╭─ Extracted entries

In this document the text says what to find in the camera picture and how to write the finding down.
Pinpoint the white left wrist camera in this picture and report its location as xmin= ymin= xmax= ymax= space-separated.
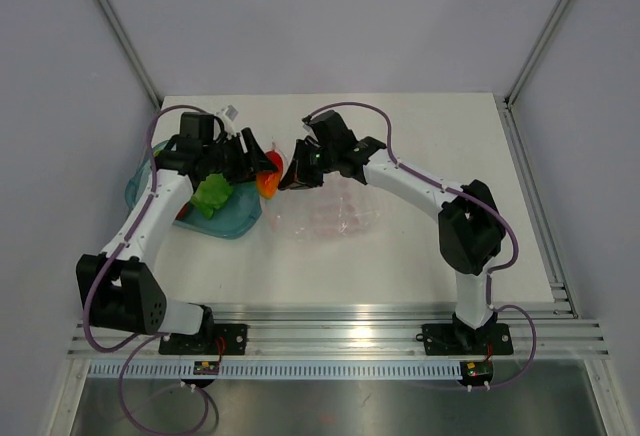
xmin=215 ymin=105 xmax=238 ymax=133

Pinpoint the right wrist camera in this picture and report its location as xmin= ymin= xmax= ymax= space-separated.
xmin=302 ymin=115 xmax=314 ymax=131

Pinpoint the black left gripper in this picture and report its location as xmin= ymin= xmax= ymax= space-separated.
xmin=204 ymin=128 xmax=277 ymax=186

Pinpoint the aluminium corner post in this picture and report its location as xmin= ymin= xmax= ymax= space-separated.
xmin=504 ymin=0 xmax=576 ymax=110
xmin=93 ymin=0 xmax=163 ymax=110

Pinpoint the left aluminium corner post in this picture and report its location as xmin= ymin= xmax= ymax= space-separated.
xmin=93 ymin=0 xmax=163 ymax=110

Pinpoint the right aluminium corner post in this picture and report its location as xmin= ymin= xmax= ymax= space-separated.
xmin=504 ymin=0 xmax=576 ymax=110

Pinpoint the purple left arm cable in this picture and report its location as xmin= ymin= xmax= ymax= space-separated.
xmin=82 ymin=104 xmax=236 ymax=430

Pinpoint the teal plastic container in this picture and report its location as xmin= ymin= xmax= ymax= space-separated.
xmin=116 ymin=140 xmax=261 ymax=244

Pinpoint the clear pink zip top bag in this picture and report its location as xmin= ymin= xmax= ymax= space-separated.
xmin=260 ymin=173 xmax=382 ymax=241

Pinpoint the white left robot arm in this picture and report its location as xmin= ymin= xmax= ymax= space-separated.
xmin=76 ymin=104 xmax=276 ymax=354

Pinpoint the red tomato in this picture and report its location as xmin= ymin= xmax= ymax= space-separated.
xmin=175 ymin=204 xmax=190 ymax=220

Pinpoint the red orange mango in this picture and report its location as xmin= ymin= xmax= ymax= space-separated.
xmin=256 ymin=150 xmax=284 ymax=200

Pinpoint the aluminium frame rail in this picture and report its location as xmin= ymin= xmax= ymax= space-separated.
xmin=67 ymin=300 xmax=611 ymax=361

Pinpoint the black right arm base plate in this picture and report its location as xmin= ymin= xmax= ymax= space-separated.
xmin=415 ymin=323 xmax=514 ymax=356

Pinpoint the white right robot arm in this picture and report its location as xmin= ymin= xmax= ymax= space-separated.
xmin=278 ymin=110 xmax=506 ymax=352

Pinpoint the white slotted cable duct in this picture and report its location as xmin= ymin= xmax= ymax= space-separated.
xmin=88 ymin=359 xmax=461 ymax=381

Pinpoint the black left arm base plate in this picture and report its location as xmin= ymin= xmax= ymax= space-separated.
xmin=158 ymin=323 xmax=249 ymax=356

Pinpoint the green lettuce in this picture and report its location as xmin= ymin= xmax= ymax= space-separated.
xmin=190 ymin=174 xmax=234 ymax=219

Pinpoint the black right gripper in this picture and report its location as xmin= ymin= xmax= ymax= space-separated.
xmin=279 ymin=139 xmax=338 ymax=191

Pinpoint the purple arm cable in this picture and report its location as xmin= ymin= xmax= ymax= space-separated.
xmin=302 ymin=101 xmax=539 ymax=392
xmin=82 ymin=104 xmax=236 ymax=430

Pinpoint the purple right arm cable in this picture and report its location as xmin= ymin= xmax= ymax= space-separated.
xmin=302 ymin=101 xmax=539 ymax=392

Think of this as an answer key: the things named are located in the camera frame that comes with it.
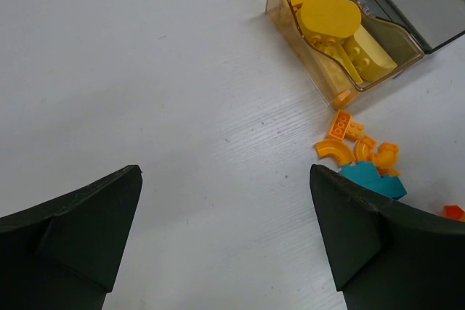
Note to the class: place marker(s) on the orange long lego brick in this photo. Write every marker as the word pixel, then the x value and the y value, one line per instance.
pixel 339 126

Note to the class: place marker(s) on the small orange lego stud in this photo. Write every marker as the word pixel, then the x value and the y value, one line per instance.
pixel 453 212

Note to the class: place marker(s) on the orange curved lego piece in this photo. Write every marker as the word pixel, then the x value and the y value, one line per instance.
pixel 335 149

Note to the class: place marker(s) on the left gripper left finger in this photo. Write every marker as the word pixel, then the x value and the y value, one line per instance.
pixel 65 253

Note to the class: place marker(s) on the yellow face lego piece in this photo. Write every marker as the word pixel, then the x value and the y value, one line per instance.
pixel 370 60

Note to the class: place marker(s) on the orange arch lego piece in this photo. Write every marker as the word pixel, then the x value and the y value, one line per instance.
pixel 384 158

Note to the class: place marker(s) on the small orange lego brick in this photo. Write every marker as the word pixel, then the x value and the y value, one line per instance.
pixel 355 131

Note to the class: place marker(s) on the yellow peacock rounded lego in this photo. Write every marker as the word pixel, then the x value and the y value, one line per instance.
pixel 328 22

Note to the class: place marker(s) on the orange transparent container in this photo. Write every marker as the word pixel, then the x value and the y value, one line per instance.
pixel 394 39

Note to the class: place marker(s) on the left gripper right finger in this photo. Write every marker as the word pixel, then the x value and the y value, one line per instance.
pixel 384 254

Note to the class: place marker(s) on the teal cross lego brick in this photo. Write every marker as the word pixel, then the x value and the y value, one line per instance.
pixel 366 175

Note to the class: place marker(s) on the translucent yellow lego brick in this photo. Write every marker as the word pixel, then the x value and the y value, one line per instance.
pixel 337 80

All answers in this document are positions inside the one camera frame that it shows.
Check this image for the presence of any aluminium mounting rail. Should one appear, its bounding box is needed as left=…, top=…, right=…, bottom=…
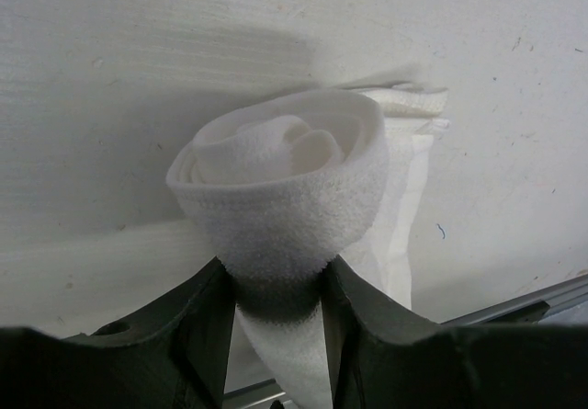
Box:
left=222, top=271, right=587, bottom=408

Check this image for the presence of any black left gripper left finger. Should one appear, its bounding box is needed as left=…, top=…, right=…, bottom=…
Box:
left=1, top=259, right=235, bottom=408

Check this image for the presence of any white towel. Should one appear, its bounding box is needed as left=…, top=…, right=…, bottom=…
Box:
left=166, top=84, right=447, bottom=408

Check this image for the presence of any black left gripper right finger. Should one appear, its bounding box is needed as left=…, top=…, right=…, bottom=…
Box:
left=322, top=258, right=587, bottom=408

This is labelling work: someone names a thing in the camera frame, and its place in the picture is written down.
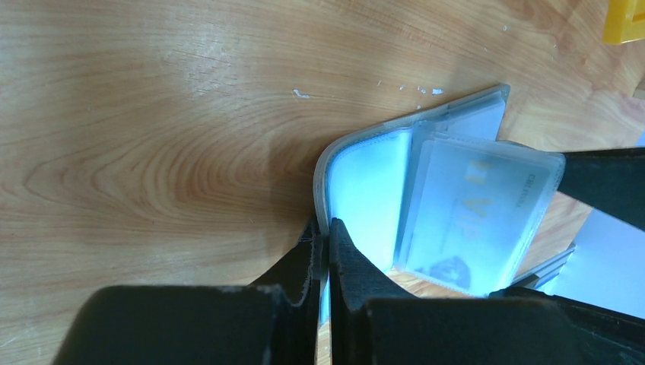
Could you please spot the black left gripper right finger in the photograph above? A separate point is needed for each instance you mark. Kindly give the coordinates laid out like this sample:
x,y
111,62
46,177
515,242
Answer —
x,y
375,321

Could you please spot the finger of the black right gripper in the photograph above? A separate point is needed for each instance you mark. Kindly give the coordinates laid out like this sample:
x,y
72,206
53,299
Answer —
x,y
611,181

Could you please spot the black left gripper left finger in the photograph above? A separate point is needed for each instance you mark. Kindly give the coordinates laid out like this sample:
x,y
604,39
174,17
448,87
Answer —
x,y
272,320

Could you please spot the yellow plastic bin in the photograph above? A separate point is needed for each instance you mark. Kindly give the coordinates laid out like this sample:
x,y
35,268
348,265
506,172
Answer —
x,y
624,22

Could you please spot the white VIP card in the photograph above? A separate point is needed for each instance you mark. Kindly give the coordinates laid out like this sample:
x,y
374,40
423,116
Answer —
x,y
475,208

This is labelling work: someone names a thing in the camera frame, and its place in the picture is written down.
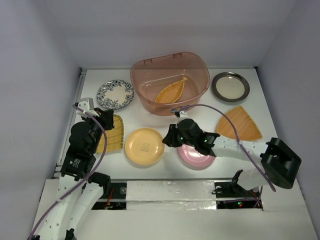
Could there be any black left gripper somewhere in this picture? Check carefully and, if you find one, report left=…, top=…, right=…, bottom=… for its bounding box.
left=82, top=106, right=116, bottom=152

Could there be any green striped bamboo tray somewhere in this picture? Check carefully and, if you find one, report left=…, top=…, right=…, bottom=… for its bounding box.
left=105, top=114, right=124, bottom=152

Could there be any pink plastic plate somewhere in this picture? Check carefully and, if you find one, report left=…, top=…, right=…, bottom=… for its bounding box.
left=177, top=145, right=215, bottom=169

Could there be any yellow bear plastic plate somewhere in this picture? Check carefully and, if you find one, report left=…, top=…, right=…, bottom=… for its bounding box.
left=124, top=127, right=165, bottom=166

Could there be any blue floral ceramic plate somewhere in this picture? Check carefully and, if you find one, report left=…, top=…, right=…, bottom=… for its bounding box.
left=96, top=79, right=135, bottom=110

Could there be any fish-shaped woven basket plate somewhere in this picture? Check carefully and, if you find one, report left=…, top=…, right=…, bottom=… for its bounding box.
left=155, top=77, right=188, bottom=104

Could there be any fan-shaped woven basket plate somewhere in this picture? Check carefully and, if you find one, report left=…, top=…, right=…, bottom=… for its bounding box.
left=215, top=105, right=263, bottom=141

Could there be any dark rimmed metal plate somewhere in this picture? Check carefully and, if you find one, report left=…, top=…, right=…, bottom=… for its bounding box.
left=211, top=72, right=251, bottom=103

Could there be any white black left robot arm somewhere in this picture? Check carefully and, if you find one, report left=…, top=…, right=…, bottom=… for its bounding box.
left=28, top=107, right=114, bottom=240

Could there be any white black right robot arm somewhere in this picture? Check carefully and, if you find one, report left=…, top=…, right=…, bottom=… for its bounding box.
left=162, top=118, right=302, bottom=196

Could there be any pink translucent plastic bin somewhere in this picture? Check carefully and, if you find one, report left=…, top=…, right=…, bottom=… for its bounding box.
left=130, top=52, right=210, bottom=116

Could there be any white foam base block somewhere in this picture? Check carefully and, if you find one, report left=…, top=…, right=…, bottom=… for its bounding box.
left=125, top=180, right=217, bottom=211

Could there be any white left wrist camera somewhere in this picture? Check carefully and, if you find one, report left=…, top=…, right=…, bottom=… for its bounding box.
left=75, top=97, right=96, bottom=118

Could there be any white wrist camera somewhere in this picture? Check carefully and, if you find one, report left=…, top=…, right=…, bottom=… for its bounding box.
left=75, top=97, right=96, bottom=118
left=171, top=108, right=189, bottom=120

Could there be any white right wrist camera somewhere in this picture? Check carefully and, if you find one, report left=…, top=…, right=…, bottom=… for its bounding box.
left=171, top=108, right=189, bottom=120

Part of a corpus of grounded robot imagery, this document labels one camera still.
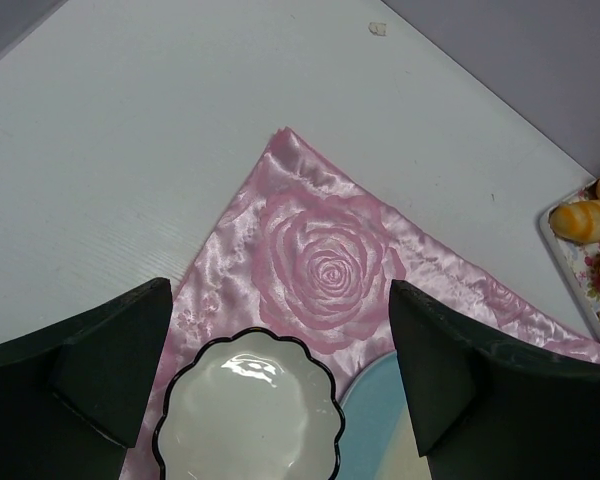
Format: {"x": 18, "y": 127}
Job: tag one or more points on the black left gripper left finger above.
{"x": 73, "y": 395}

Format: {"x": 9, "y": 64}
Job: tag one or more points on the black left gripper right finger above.
{"x": 484, "y": 405}

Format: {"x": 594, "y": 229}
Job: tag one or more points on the orange striped bread roll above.
{"x": 578, "y": 222}

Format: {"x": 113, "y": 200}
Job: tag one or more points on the blue and cream plate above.
{"x": 378, "y": 441}

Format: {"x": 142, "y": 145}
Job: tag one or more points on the floral rectangular tray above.
{"x": 578, "y": 263}

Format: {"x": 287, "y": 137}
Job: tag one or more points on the white scalloped black-rimmed bowl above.
{"x": 251, "y": 406}

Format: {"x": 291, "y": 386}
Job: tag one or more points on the pink rose satin cloth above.
{"x": 304, "y": 251}

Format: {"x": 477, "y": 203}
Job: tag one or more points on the small white scrap on table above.
{"x": 377, "y": 29}

╰─

### Instructions for the task:
In the records above, find every line that contains the word "Format" and copy it.

### Response to this task:
Format: {"x": 18, "y": 127}
Format: {"x": 9, "y": 64}
Format: {"x": 594, "y": 229}
Format: {"x": 113, "y": 200}
Format: {"x": 142, "y": 145}
Format: {"x": 287, "y": 137}
Format: {"x": 291, "y": 386}
Format: {"x": 477, "y": 203}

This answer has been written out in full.